Buffer and Tie-Cell Insertion

A netlist which comes from a logic synthesizer is often not fully suitable to be implemented as it is on a chip. Logic synthesizers such as Yosys are not aware of the placement and hence cannot do everything optimally. For example nets with constant values (0 or 1) must be driven from so-called 'tie-cells'. A tie-cell has just a constant output signal, either 0 or 1. To minimize the required wiring, it is much better to insert such tie-cells once it is known where they are needed. For that reason, synthesizers might not put tie-cells into the netlist at all but just use logic constants 0 and 1.
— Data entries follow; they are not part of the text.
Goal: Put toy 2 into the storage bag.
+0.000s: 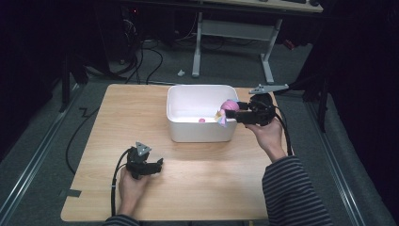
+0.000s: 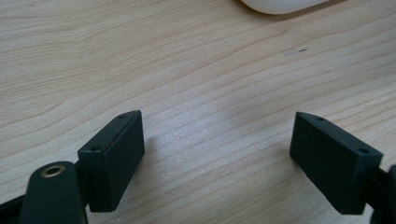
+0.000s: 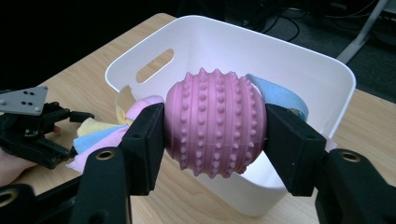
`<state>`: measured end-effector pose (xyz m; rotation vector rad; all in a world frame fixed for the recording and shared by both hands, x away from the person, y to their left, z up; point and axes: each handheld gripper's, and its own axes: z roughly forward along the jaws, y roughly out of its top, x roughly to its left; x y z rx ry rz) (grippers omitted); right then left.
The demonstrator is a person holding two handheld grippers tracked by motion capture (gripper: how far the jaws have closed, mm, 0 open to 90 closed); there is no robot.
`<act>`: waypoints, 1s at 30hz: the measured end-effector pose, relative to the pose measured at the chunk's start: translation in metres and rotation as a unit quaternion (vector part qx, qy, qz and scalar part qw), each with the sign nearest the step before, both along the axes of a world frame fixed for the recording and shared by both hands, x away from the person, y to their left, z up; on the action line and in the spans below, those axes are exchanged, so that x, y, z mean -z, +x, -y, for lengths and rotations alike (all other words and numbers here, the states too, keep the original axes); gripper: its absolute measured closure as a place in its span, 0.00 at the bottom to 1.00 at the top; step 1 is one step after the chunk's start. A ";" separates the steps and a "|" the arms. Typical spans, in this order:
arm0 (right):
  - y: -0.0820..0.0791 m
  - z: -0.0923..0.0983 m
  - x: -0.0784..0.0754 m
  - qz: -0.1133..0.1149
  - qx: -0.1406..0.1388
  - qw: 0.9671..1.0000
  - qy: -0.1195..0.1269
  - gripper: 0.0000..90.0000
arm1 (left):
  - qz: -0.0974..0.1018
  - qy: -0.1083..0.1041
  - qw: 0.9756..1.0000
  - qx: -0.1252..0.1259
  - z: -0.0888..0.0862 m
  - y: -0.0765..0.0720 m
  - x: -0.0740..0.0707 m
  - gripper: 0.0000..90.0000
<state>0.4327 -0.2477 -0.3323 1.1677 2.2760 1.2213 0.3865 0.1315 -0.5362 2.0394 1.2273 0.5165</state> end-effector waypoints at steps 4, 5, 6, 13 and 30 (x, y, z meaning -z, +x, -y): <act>0.009 -0.012 0.002 -0.008 -0.001 1.000 -0.003 0.46 | 0.000 0.000 1.000 0.000 0.000 0.000 0.000 0.20; 0.011 -0.015 0.003 -0.009 -0.002 1.000 -0.006 0.46 | 0.000 0.000 1.000 0.000 0.000 0.000 0.000 0.20; 0.013 -0.019 0.004 -0.011 -0.002 1.000 -0.007 0.46 | 0.000 0.000 1.000 0.000 0.000 0.000 0.000 0.20; 0.026 -0.040 0.014 -0.024 -0.003 0.999 -0.024 0.46 | 0.000 0.000 1.000 0.000 0.000 0.000 0.000 0.20; 0.047 -0.070 0.041 -0.067 0.012 0.997 -0.045 0.45 | 0.000 0.000 1.000 0.000 0.000 0.000 0.000 0.20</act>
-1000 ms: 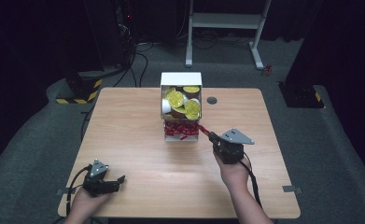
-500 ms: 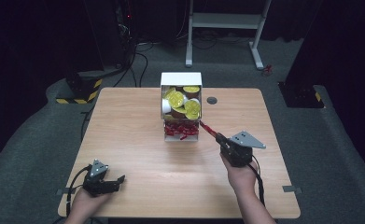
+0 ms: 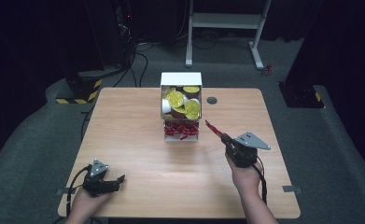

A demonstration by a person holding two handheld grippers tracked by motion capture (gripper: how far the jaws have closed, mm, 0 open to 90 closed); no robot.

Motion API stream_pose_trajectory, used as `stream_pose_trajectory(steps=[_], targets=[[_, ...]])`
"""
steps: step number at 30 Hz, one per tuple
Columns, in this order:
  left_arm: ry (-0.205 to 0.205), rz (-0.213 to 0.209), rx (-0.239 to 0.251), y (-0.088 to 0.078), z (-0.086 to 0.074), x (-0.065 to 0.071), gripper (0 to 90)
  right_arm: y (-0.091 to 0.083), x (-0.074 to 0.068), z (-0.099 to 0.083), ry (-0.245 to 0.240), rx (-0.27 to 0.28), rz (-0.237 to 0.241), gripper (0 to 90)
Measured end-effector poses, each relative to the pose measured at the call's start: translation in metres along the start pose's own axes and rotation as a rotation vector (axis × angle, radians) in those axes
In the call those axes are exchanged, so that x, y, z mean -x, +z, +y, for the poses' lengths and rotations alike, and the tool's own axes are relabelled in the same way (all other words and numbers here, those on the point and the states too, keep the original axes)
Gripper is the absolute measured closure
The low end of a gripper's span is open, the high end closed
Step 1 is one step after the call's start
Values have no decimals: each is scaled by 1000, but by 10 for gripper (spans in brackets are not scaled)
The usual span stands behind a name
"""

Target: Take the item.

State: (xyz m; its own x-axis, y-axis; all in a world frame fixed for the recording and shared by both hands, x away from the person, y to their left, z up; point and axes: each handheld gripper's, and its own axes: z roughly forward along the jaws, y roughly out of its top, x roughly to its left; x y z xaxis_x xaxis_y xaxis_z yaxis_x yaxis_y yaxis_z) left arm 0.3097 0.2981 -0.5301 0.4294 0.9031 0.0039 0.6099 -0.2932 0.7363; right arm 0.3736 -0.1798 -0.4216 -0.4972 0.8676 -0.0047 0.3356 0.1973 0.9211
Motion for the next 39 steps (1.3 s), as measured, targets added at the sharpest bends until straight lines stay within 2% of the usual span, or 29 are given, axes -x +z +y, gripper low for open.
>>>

Another example are high-fanout nets and buffer trees. Often, so many cells are attached to a net such that the driver cell will be too weak and too slow. Typical techniques to solve this problem are

  • buffer insertion between the driver cell and the signal sinks
  • replication of the driver cell

Consider for example this setup with a driver and four sinks a, b, c, and d. Since the driver is too weak, two buffers are inserted do then drive the sinks.

driver           c
                     d


              buf2


     buf1
 a


   b

Logically, it does not matter which of the sinks is attached to which buffer. But it matters once the circuit is implemented. When the placement of the cells is known, it is easy to see that a and b are best attached to buf1 and the other sinks to buf2:

driver           c
     +-+---+     ^   d
       |   |     |   ^
       |   |     +   |
       |   +->buf2+--+
       |
       v
     buf1
 a<---+
      |
      |
   b<-+

Without knowing the placement it is likely that a much worse solution would be picked. For example driving sinks a and d with buf1 results in much more wiring:

driver           c
     +-+---+     ^   d
       |   |     |   ^
       |   |     +   |
       |   +->buf2   |
       |         +   |
       v         |   |
     buf1        |   |
 a<---+--------------+
                 |
                 |
   b<------------+

Tie-cells can be regarded as a type of buffer of a constant signal. Because the signal is constant they can easily be replicated without the need of wiring between them. But in order to share tie-cells among sinks which are close together it is necessary to know the global placement.